Oleh: Nuruddin Zain*)
ADA wilayah dengan jumlah penduduk yang padat. Ada pula yang masih jarang penduduknya. Biasanya wilayah yang padat penduduknya karena ada faktor yang melatar belakanginya. Wilayah yang merupakan pusat pendidikan akan lebih padat penduduknya karena menjadi tujuan dari para pelajar atau mahasiswa/mahasiswi. Wilayah pusat ekonomi seperti wilayah industri, perdagangan atau wilayah perkebunan/pertambangan akan menjadi lebih padat penduduknya karena menjadi tujuan dari para pencari kerja. Kepadatan penduduk seperti ini disebut kepadatan karena faktor migrasi.
Selain karena faktor migrasi, kepadatan penduduk suatu wilayah juga bisa terjadi karena faktor tingkat kelahiran yang tidak terkendali. Laju pertumbuhan penduduk menjadi lebih cepat karena tingkat kelahiran yang tinggi. Bila tingkat kelahiran dapat dikendalikan maka kemungkinan besar laju pertumbuhan penduduknya bisa melandai
Untuk menentukan suatu daerah termasuk padat atau jarang penduduknya, tentu terlebih dahulu diketahui jumlah penduduk yang mendiami wilayah tersebut. Kepadatan penduduk diperoleh dengan membagi jumlah penduduk dengan luas wilayahnya. Data jumlah penduduk suatu wilayah bisa didapatkan dari hasil sensus penduduk (SP).
Pada September 2020 yang lalu SP 2020 telah selesai dilaksanakan. Meski di tengah situasi pandemi tetap dapat dilaksanakan di tahun 2020, dengan berbagai penyesuaian metode pengumpulan data, dengan tetap mengadopsi prokes yang ketat dalam proses lapangannya. SP adalah kegiatan pengumpulan data penduduk secara menyeluruh yang dilaksanakan oleh Badan Pusat Statistik (BPS), sesuai amanat UU Nomor 16 Tahun 1997 Tentang Statistik. Kegiatan SP dilaksanakan sepuluh tahun sekali. Pelaksanaan pertamanya adalah pada tahun 1961, kemudian selanjutnya 1971, 1980, 1990, 2000, 2010, dan pada 2020 ini merupakan kegiatan SP yang ketujuh.
Laju pertumbuhan penduduk berdasarkan hasil SP 2020 diprediksi akan melandai karena tingkat kelahiran berdasarkan hasil survei sebelumnya mengalami penurunan. Hasil SP 2020 diprediksi kemungkinan akan mendapatkan jumlah penduduk dengan tingkat pertumbuhan penduduk yang lebih rendah atau melandai dari sensus penduduk sebelumnya, yakni SP 2010.
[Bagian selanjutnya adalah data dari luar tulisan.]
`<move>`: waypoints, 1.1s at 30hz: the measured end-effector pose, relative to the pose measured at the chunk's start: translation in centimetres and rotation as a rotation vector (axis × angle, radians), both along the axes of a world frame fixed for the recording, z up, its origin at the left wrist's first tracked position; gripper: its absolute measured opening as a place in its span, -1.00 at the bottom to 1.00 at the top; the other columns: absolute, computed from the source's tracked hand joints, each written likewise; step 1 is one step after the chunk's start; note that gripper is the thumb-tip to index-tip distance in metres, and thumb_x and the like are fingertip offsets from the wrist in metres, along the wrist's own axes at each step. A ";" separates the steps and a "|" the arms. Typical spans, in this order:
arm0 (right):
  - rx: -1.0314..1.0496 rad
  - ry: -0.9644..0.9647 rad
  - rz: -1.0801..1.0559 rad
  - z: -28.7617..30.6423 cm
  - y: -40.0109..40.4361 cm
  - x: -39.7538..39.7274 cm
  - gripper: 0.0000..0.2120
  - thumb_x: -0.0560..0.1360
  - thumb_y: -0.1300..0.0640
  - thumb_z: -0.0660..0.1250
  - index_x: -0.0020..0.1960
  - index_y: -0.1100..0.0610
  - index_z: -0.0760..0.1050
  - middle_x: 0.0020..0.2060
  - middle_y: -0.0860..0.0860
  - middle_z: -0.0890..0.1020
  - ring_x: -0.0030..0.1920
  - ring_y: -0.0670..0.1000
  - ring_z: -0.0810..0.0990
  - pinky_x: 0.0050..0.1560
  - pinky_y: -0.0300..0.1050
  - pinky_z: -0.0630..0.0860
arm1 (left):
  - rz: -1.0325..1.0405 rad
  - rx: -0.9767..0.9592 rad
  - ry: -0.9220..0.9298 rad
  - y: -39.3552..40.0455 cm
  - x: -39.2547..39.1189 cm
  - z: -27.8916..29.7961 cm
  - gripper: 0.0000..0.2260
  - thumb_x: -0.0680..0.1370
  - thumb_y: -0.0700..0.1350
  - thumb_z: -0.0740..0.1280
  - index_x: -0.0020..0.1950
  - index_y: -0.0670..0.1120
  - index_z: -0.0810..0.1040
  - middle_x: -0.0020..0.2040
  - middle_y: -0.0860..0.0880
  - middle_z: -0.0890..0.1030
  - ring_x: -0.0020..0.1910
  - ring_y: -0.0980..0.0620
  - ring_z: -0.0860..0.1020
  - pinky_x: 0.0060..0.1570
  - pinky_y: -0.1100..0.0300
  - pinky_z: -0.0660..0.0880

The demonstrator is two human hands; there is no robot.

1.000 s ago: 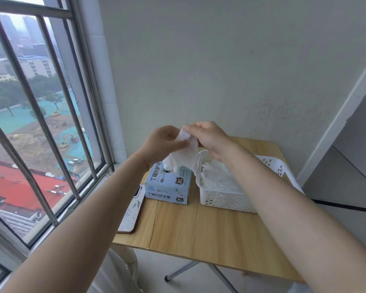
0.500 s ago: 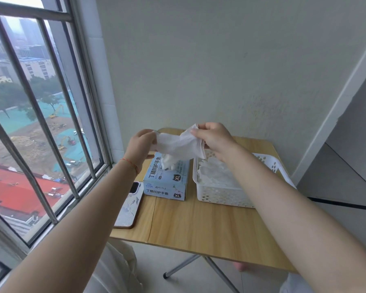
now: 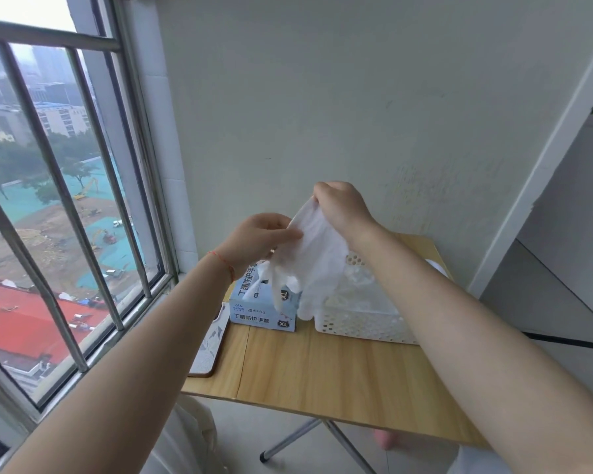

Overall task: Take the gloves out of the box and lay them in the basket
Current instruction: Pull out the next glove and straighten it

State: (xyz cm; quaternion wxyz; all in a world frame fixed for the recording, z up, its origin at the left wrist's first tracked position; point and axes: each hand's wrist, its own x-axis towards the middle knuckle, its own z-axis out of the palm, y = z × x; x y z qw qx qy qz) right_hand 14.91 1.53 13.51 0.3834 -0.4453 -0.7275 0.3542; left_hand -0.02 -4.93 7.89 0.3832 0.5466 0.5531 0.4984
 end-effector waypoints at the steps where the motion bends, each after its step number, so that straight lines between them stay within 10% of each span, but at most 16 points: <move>1: 0.018 0.009 -0.011 0.0 0.1 0.1 -0.79 0.48 0.16 0.14 -0.33 0.07 0.24 -0.43 -0.02 0.25 -0.36 0.00 0.22 -0.33 -0.09 0.16 | -0.050 -0.046 -0.018 -0.1 -0.1 -0.2 -0.74 0.49 -0.13 0.45 0.12 -0.24 0.63 -0.05 -0.13 0.63 -0.09 -0.07 0.60 0.04 -0.04 0.56; 9: -0.201 -0.169 -0.008 -2.7 1.0 0.6 -0.81 0.50 0.24 0.07 -0.29 0.09 0.24 -0.40 0.01 0.26 -0.41 0.01 0.22 -0.42 -0.20 0.14 | 0.016 -0.388 -0.109 -0.6 -1.4 -4.5 -0.87 0.45 -0.17 0.35 -0.10 -0.23 0.59 -0.17 -0.18 0.64 -0.27 -0.08 0.60 -0.25 0.16 0.53; 14: -0.534 0.026 -0.038 -4.9 2.7 0.8 -0.76 0.51 0.38 0.09 -0.27 0.21 0.42 -0.39 0.10 0.48 -0.44 0.05 0.46 -0.46 -0.24 0.39 | 0.229 -0.342 -0.198 0.8 -3.0 -5.4 -0.58 0.33 0.00 0.44 0.10 -0.19 0.63 -0.03 -0.20 0.67 -0.12 -0.11 0.61 -0.09 0.03 0.50; 27: -0.688 0.143 -0.280 -9.3 7.3 12.0 -0.75 0.56 0.37 0.06 -0.02 0.24 0.50 -0.26 0.13 0.54 -0.33 0.08 0.53 -0.48 -0.20 0.46 | 0.085 -0.238 0.549 11.1 5.6 -4.9 -0.82 0.51 -0.01 0.41 -0.17 -0.11 0.62 -0.29 -0.01 0.56 -0.29 0.01 0.49 -0.24 0.21 0.44; 30: -0.599 -0.026 -0.322 -10.2 8.4 14.1 -0.73 0.57 0.37 0.10 0.16 0.26 0.50 -0.22 0.16 0.54 -0.18 0.14 0.60 -0.36 -0.14 0.49 | 0.073 -0.196 0.759 13.0 8.0 -4.9 -0.85 0.49 0.01 0.44 -0.21 -0.04 0.60 -0.21 -0.01 0.62 -0.28 0.00 0.57 -0.26 0.19 0.51; 33: -0.353 -0.340 -0.372 -11.1 9.0 15.3 -0.63 0.62 0.29 0.05 0.42 0.29 0.29 0.23 0.21 0.51 0.22 0.22 0.52 -0.05 -0.08 0.42 | 0.142 -0.169 0.945 13.5 9.7 -5.0 -0.87 0.50 0.05 0.42 -0.04 0.03 0.61 -0.09 0.00 0.65 -0.17 -0.04 0.64 -0.18 0.15 0.56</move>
Prediksi adalah memperkirakan secara sistematis tentang sesuatu yang paling mungkin terjadi di masa depan berdasarkan informasi masa lalu. Prediksi dilakukan berdasarkan data pendukung. Prediksi tidak harus memberikan jawaban secara pasti kejadian yang akan terjadi, melainkan berusaha untuk mencari jawaban sedekat mungkin yang akan terjadi (Herdianto, 2013:8).
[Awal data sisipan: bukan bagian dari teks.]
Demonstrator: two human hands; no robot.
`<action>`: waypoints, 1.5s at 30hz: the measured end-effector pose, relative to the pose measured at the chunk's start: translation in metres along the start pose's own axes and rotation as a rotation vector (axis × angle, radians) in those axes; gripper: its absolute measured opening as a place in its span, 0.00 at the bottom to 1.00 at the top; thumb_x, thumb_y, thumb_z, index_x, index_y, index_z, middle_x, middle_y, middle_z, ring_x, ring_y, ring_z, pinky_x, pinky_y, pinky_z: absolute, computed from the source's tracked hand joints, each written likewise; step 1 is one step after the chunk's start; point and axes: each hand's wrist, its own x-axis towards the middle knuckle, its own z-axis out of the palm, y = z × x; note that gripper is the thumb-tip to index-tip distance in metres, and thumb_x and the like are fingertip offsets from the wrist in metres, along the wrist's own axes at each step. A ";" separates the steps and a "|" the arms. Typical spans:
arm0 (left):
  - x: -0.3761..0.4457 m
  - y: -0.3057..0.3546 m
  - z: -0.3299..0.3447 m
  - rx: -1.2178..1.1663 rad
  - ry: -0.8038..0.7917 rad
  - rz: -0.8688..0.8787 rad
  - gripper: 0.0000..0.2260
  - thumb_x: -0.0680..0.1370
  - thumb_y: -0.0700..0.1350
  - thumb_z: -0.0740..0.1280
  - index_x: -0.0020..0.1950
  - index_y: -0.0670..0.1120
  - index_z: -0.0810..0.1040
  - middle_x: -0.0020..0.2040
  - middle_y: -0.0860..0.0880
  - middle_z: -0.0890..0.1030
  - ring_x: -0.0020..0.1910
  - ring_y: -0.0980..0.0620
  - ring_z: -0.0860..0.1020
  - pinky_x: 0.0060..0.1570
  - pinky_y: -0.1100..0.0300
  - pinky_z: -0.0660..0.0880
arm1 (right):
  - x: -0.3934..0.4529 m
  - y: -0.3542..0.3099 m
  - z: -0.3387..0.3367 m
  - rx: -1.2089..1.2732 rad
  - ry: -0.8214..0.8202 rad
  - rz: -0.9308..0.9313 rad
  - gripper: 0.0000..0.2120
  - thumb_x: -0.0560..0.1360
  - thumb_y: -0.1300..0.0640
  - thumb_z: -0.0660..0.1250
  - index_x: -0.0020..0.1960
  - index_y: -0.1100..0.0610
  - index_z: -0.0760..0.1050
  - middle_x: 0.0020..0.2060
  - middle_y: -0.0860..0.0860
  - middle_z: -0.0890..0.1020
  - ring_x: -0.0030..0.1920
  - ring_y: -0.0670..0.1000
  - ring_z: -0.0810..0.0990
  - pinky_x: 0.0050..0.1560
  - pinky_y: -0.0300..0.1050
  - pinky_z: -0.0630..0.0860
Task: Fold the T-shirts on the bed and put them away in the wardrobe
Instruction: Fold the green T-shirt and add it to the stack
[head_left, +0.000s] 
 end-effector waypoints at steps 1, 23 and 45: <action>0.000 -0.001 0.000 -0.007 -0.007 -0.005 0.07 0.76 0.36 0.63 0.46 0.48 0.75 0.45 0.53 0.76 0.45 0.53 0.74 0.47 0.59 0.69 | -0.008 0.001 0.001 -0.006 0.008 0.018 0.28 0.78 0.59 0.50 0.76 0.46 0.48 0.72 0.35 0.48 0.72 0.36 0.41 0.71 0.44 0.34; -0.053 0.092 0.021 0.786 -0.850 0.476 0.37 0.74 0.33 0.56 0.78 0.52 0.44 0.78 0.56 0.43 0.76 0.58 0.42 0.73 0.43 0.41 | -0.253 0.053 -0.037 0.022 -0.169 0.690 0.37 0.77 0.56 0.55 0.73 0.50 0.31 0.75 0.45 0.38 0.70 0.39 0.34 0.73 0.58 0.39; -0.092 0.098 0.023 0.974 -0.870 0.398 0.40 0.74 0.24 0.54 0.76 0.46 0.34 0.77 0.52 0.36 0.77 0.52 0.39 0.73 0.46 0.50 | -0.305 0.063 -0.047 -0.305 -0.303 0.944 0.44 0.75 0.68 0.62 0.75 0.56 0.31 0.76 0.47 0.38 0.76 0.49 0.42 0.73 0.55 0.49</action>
SP 2020 akan menghasilkan jumlah penduduk dengan pertumbuhan yang melandai dari sensus penduduk sebelumnya terlihat karena rekam jejak beberapa survei sebelumnya. Dari Survei Demografi dan Kesehatan Indonesia (SDKI) 2017 dan Survei Penduduk Antar Sensus (SUPAS) 2015.
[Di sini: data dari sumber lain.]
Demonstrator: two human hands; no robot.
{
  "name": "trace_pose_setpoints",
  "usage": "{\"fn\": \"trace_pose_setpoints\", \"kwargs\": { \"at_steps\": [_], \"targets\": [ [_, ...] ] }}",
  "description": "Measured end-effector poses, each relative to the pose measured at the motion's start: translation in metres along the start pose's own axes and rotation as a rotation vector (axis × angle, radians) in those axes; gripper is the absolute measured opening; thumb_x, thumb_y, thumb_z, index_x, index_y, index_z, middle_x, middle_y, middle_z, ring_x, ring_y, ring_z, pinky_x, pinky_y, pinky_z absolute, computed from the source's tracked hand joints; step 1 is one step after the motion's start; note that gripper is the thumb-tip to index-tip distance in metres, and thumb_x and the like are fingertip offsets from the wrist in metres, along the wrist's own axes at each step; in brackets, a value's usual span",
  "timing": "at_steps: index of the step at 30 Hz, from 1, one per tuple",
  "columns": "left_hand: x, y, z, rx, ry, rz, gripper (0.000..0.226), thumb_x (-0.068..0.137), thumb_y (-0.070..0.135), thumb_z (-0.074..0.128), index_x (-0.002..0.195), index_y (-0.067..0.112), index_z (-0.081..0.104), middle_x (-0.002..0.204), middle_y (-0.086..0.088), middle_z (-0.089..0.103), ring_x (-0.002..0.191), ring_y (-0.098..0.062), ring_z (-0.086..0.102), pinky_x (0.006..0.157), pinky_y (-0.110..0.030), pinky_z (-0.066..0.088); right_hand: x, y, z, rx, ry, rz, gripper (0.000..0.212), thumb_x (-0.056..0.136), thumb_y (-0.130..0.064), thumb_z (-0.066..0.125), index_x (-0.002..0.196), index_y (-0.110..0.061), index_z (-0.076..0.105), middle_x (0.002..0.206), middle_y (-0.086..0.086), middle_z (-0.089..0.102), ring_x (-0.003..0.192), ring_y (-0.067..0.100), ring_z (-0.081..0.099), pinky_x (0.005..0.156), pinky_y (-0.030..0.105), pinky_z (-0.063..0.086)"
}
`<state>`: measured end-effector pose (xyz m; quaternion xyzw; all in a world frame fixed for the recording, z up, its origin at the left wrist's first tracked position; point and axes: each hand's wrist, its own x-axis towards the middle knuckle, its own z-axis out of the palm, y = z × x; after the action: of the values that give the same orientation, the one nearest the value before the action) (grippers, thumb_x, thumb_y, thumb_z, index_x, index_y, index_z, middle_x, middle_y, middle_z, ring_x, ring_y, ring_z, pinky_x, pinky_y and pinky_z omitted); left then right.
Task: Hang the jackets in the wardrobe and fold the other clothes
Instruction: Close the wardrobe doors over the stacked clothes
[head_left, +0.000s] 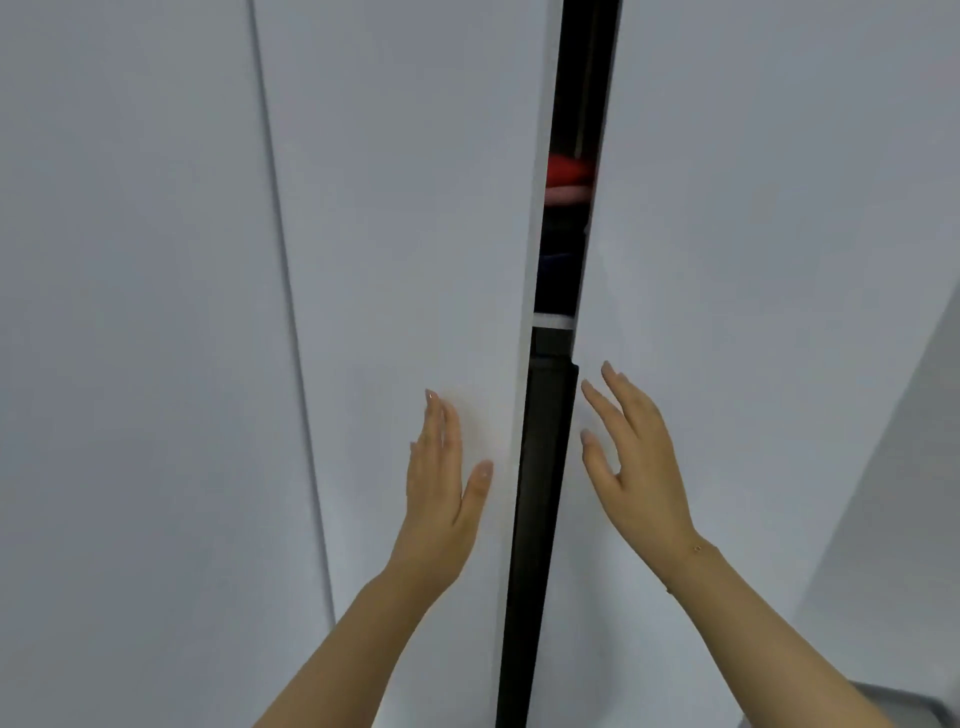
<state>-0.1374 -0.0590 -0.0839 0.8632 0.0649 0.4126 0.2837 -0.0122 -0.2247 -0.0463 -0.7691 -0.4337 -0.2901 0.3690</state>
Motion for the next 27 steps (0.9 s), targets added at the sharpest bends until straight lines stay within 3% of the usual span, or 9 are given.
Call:
{"fn": "trace_pose_setpoints", "kwargs": {
  "at_steps": [2, 5, 7, 11, 19, 27],
  "targets": [
    [0.022, -0.005, 0.027, 0.109, 0.008, 0.027, 0.062, 0.096, 0.063, 0.005, 0.147, 0.043, -0.025, 0.157, 0.013, -0.029, 0.147, -0.009, -0.022, 0.12, -0.046, -0.01, 0.014, 0.025, 0.003, -0.126, 0.02, -0.001, 0.053, 0.103, -0.026, 0.043, 0.153, -0.023, 0.025, 0.163, -0.005, 0.012, 0.15, 0.012, 0.008, 0.122, 0.037, 0.011],
    [0.045, -0.014, 0.057, 0.158, 0.082, 0.039, 0.063, 0.1, 0.057, 0.009, 0.153, 0.032, -0.016, 0.16, -0.003, -0.026, 0.148, -0.025, -0.022, 0.118, -0.046, -0.016, 0.033, 0.06, 0.015, -0.279, 0.04, 0.041, 0.062, 0.103, -0.045, 0.029, 0.156, -0.025, 0.005, 0.164, -0.004, -0.002, 0.151, 0.015, -0.006, 0.122, 0.042, -0.006],
    [0.053, -0.024, 0.074, 0.155, 0.137, 0.064, 0.063, 0.102, 0.052, 0.012, 0.155, 0.025, -0.01, 0.161, -0.01, -0.02, 0.148, -0.032, -0.018, 0.117, -0.046, -0.018, 0.041, 0.081, 0.029, -0.306, 0.035, 0.076, 0.065, 0.102, -0.051, 0.021, 0.156, -0.025, -0.003, 0.164, -0.005, -0.008, 0.15, 0.016, -0.009, 0.121, 0.048, -0.005],
    [0.079, -0.036, 0.102, 0.237, 0.166, 0.061, 0.065, 0.102, 0.055, 0.014, 0.155, 0.025, -0.009, 0.161, -0.012, -0.02, 0.148, -0.033, -0.018, 0.116, -0.046, -0.019, 0.048, 0.108, 0.063, -0.479, 0.09, 0.049, 0.066, 0.101, -0.05, 0.022, 0.156, -0.02, 0.001, 0.163, 0.005, -0.007, 0.15, 0.025, -0.008, 0.118, 0.058, -0.003],
    [0.122, -0.054, 0.145, 0.367, 0.195, 0.001, 0.065, 0.101, 0.058, 0.013, 0.154, 0.029, -0.011, 0.16, -0.008, -0.023, 0.148, -0.031, -0.019, 0.116, -0.049, -0.02, 0.062, 0.144, 0.096, -0.608, 0.297, -0.057, 0.063, 0.103, -0.048, 0.027, 0.155, -0.019, 0.007, 0.163, 0.004, -0.008, 0.151, 0.025, -0.004, 0.117, 0.061, 0.002],
    [0.141, -0.064, 0.167, 0.363, 0.256, -0.006, 0.061, 0.103, 0.051, 0.016, 0.155, 0.03, -0.008, 0.161, -0.009, -0.02, 0.148, -0.031, -0.018, 0.116, -0.052, -0.018, 0.07, 0.16, 0.114, -0.658, 0.389, -0.079, 0.069, 0.101, -0.053, 0.035, 0.156, -0.019, 0.012, 0.164, 0.006, 0.0, 0.151, 0.027, 0.003, 0.117, 0.062, 0.004]
  ]
}}
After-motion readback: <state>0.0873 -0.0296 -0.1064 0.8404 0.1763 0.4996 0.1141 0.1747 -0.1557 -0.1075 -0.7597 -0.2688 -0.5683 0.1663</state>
SDKI 2017 dilaksanakan Badan Pusat Statistik (BPS) bekerja sama dengan Badan Kependudukan dan Keluarga Berencana Nasional (BKKBN) serta juga Kementerian Kesehatan. Tujuan utama SDKI 2017 adalah menyediakan estimasi terbaru indikator dasar demografi dan kesehatan.
Sedangkan SUPAS 2015 adalah kegiatan survei yang dilaksanakan oleh BPS dengan tujuan untuk memperkirakan jumlah, distribusi dan komposisi penduduk, menyediakan data dan penghitungan parameter demografi, serta sebagai koreksi terhadap hasil proyeksi penduduk 2010-2035.